Optimizing Cache Usage 6
6-43
The choice of single-pass or multi-pass can have a number of
performance implications. For instance, in a multi-pass pipeline, stages
that are limited by bandwidth (either input or output) will reflect more
of this performance limitation in overall execution time. In contrast, for
a single-pass approach, bandwidth-limitations can be distributed/
amortized across other computation-intensive stages. Also, the choice of
which prefetch hints to use are also impacted by whether a single-pass
or multi-pass approach is used (see “Hardware Prefetching of Data”).
Memory Optimization using Non-Temporal Stores
The non-temporal stores can also be used to manage data retention in
the cache. Uses for the non-temporal stores include:
• To combine many writes without disturbing the cache hierarchy.

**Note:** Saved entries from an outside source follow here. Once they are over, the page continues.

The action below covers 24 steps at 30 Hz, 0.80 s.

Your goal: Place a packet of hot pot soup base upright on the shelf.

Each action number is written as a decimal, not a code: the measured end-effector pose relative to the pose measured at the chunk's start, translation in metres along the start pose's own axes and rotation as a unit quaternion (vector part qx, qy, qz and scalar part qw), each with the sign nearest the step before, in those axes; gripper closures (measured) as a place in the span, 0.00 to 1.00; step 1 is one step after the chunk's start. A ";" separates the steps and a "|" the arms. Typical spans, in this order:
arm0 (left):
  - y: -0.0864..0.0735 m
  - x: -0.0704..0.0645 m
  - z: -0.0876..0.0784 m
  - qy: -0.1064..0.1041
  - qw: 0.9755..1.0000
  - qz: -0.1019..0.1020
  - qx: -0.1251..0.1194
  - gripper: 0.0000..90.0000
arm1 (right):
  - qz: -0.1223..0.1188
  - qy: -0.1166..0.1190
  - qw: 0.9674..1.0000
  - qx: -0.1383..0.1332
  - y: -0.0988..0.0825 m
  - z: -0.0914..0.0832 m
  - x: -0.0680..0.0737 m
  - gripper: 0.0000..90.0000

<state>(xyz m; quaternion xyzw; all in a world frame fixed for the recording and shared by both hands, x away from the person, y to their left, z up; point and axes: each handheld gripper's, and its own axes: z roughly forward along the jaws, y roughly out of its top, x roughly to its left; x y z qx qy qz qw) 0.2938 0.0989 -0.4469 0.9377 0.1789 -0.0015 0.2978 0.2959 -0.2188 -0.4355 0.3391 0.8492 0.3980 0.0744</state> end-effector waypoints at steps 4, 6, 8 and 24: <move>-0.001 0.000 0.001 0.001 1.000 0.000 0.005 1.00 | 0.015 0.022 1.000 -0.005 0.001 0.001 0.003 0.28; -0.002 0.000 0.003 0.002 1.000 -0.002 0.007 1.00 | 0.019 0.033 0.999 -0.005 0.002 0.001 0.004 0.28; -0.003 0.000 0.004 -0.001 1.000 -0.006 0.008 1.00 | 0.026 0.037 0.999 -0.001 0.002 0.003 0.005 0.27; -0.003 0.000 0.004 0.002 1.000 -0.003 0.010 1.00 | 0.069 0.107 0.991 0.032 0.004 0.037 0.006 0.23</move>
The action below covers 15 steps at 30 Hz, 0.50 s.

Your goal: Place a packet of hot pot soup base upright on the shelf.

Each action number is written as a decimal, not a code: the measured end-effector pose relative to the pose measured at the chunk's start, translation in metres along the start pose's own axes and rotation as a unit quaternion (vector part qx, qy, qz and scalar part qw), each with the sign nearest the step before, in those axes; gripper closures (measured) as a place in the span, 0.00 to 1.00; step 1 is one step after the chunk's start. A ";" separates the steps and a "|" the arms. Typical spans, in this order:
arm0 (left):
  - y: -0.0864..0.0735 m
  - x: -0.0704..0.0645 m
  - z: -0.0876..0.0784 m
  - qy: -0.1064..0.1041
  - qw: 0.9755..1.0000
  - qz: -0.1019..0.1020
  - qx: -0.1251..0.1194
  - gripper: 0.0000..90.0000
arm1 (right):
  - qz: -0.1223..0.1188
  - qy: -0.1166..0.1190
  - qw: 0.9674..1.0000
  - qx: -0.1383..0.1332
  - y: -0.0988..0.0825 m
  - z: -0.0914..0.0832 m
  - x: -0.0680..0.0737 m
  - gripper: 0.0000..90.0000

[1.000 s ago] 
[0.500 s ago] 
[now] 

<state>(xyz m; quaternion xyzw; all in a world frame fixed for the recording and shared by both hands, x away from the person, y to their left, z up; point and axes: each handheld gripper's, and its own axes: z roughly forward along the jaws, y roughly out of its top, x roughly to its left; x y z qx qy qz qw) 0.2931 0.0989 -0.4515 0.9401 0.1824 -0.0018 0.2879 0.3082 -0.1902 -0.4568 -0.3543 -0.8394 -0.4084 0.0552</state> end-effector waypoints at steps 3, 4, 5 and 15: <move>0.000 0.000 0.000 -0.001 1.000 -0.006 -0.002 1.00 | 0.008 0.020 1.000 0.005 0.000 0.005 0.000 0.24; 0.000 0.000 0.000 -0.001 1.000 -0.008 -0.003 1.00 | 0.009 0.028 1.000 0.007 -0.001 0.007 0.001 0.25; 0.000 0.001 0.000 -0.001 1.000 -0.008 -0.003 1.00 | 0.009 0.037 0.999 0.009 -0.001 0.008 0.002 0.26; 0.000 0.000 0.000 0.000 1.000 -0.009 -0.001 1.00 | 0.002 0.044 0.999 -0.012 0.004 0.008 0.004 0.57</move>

• To manage which data structures remain in the cache and which are
transient.
Detailed implementations of these usage models are covered in the
following sections.
Non-temporal Stores and Software Write-Combining
Use non-temporal stores in the cases when the data to be stored is:
• write-once (non-temporal)
• too large and thus cause cache thrashing
Non-temporal stores do not invoke a cache line allocation, which means
they are not write-allocate. As a result, caches are not polluted and no
dirty writeback is generated to compete with useful data bandwidth.
Without using non-temporal stores, bus bandwidth will suffer when
caches start to be thrashed because of dirty writebacks.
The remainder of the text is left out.